This land of Te Wai Pounamu, Ōtautahi, and where you currently stand, on the University of Otago, Christchurch campus holds great importance to Ngāi Tahu, and not in the sense of land ownership as we now think of it. Whenua gives life through bearing food, its plants provide materials for shelter and healing, and it is where ancestors are returned to through burial. The identification of a mountain or a river that held significance to ancestors evokes a sense of belonging to a place and a community of people who can point to the same.
Picture yourself on land you belong to, gathering food and providing for yourself and whanau. One day a man arrives, and claims he has purchased this land for himself. You lodge official complaints, calling for justice, and the terms of the deal you believed in to be upheld in good faith. Your voice goes unheard.
Canterbury was shaken in a violent and life-altering way on both September 4th 2010 and February 22nd 2011. These earthquakes, and the thousands of aftershocks that followed, caused buildings to fall and holes to open up in roads, swallowing vehicles and spewing forth silt and water from under the ground. An entire city shuddered to a stop as the very land we went about our lives on moved beneath us.
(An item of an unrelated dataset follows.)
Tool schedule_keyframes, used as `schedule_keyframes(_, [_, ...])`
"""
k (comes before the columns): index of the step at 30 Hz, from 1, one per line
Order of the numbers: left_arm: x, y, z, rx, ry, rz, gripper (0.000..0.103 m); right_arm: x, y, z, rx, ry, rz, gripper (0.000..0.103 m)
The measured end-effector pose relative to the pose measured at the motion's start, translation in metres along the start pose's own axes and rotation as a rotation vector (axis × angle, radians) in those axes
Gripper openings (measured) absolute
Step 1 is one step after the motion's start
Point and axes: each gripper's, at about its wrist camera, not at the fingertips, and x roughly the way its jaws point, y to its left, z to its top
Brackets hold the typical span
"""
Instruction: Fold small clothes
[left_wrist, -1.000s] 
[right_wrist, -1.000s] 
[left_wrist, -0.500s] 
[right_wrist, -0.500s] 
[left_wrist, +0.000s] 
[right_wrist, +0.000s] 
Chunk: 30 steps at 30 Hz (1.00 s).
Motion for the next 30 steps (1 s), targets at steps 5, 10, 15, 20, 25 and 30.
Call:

The Christchurch City Council and Ngāi Tuahuriri are now working in tandem to help this city we live in recover from these devastating events. There is a strong Ngāi Tuahuriri voice amongst the clamour of the rebuild, an organisation which is instrumental in incorporating elements of Ngāi Tūāhuriri and Te Ao Māori into the redesign and rebuild of Ōtautahi. These earthquakes have provided a golden opportunity for those stories and histories to reassert themselves as an integral part of the cityscape, while creating spaces where whanau can gather and foster community, where whakapapa can be acknowledged and where the wider population of Ōtautahi and visitors to the city can get a feeling of understanding and connectedness to the local Ngāi Tūāhuriri people and history.